The National Assembly meeting, taking place on Saturday, is also set to discuss the suspended pact, with talk of formally terminating it. 


Not all Gorran supporters speak so mildly about the incident on Zargata Hill.

“The shaky hand, the one who decided to shoot bullets at Nawshirwan Mustafah’s picture, should be cut off, and dragged behind in front of the main office, at the shooting place. This is a promise, and it will be implemented one day,” Abdullah Kwexa Mubarak, a Gorran leader with his own armed militia, said in a video posted on social media.

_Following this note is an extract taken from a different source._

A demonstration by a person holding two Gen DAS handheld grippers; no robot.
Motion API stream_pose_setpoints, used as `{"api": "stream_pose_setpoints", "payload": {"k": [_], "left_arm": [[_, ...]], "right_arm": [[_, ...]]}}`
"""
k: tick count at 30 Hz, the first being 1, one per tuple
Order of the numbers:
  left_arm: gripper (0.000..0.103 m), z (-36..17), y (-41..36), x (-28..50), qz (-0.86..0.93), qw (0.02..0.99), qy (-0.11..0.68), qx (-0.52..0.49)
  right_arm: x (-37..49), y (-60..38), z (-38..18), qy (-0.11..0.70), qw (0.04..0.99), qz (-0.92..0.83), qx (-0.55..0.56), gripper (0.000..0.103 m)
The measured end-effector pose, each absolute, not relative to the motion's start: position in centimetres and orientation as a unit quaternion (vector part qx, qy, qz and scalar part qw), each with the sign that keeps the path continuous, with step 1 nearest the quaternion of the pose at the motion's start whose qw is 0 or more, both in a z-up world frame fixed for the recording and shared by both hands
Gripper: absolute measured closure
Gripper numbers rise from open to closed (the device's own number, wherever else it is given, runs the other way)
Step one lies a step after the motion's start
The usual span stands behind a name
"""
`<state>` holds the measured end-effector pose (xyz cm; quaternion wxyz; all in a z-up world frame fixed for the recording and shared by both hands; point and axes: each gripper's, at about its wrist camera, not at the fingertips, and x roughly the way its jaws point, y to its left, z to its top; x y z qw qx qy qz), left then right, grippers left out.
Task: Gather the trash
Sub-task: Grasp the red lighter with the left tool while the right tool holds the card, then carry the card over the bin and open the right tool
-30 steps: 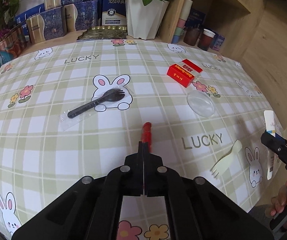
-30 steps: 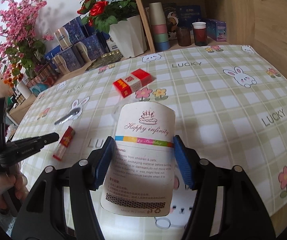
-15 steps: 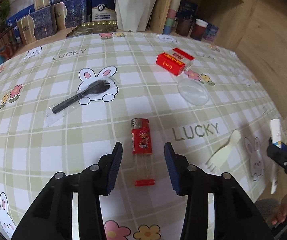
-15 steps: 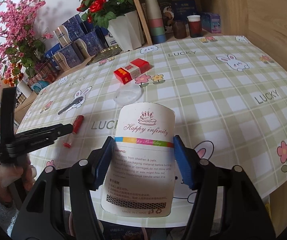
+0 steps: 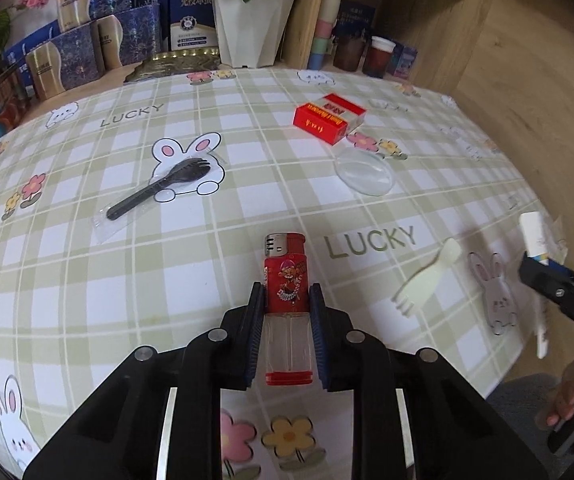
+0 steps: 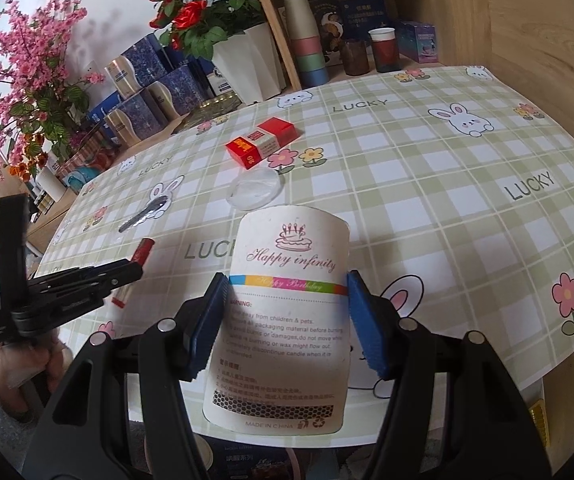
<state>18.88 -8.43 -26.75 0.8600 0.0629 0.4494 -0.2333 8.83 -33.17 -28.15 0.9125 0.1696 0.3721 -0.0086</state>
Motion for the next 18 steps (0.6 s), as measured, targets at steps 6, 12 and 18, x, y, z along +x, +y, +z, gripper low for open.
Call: {"api": "stream_pose_setpoints", "payload": {"k": [6,12,18], "left_arm": [[0.081,-24.1,-5.7,14.7,-0.238,0.869,0.434,0.015],[0.081,-22.9,-3.2,9.2,-0.232,0.875,0.424,-0.014],[0.081,-23.1,-0.7,4.7,-0.225,0.877,0.424,-0.034]], "right_arm": [[7.3,-31.3,-27.4,0.372,0.913,0.01,0.164,0.042],[4.6,-28.1,-27.5,0.385,0.91,0.04,0.148,0.042],[1.1,-24.3,-28.9,0.411,0.9,0.082,0.117,0.042]]}}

“It isn’t up to Kwexa Mubarak to forgive him, and neither the General Coordinator [of Gorran] can forgive him. What I said was that the Gorran movement can’t forgive the crime. Every Gorran supporter is against that, and this won’t be left unattended to,” Mubarak told Rudaw’s Top Story program on May 17. 

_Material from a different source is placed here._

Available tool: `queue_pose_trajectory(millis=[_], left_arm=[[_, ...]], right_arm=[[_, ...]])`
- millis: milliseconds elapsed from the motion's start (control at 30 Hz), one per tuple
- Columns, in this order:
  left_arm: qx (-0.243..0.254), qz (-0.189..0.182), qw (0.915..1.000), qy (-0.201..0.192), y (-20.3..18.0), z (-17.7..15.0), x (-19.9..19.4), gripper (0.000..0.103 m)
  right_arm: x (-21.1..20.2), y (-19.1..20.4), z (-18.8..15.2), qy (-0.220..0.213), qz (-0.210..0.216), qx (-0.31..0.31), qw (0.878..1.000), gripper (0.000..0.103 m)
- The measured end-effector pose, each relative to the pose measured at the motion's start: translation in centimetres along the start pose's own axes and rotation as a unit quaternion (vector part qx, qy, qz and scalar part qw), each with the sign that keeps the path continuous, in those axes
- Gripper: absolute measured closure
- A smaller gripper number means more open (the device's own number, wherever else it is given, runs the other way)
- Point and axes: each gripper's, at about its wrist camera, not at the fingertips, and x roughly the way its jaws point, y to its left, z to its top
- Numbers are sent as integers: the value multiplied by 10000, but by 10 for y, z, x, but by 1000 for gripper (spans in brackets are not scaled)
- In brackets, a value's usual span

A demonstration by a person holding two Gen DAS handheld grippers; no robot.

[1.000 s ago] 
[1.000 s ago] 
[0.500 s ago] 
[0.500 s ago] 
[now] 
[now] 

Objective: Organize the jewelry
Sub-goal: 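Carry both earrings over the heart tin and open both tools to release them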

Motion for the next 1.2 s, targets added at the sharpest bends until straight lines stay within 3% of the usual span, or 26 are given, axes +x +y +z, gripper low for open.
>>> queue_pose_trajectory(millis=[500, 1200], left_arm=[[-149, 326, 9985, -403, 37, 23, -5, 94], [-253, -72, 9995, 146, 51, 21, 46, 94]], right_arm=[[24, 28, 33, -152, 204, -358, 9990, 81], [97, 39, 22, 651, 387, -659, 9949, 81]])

Until the law holds those responsible to account, Gorran supporters will not stand by and allow the incident to go unpunished, he said.

Dr. Ghalib Mohammed, a Gorran candidate whose believes his votes were stolen by the PUK, says the party could have driven every “corrupt PUK official” from Sulaimani had they wished.

The man thought to be behind the attack on the Gorran HQ, Shiekh Jaffar Shiekh Mustafah, who is the commander of the PUK’s 70th Peshmerga force, hopes the parties can move on from the incident.

“It is old, passed. We hope to turn a new page so that we establish Kurdish unity, fraternity, and tranquility in Iraq, for us to institute the just rights of our nation in the Iraqi parliament,” Sheikh Jaffar said on the same edition of Rudaw’s Top Story. 

With Gorran now considering the controversial step of creating its own armed self-defense force, the pact between Gorran and the PUK appears to be dead and buried. Any new militia would likely contribute to the further deterioration of ties. A Gorran armed force would also threaten the PUK’s monopoly on physical force in Sulaimani province, jeopardizing the preeminence it has long enjoyed, and potentially leading to civil war.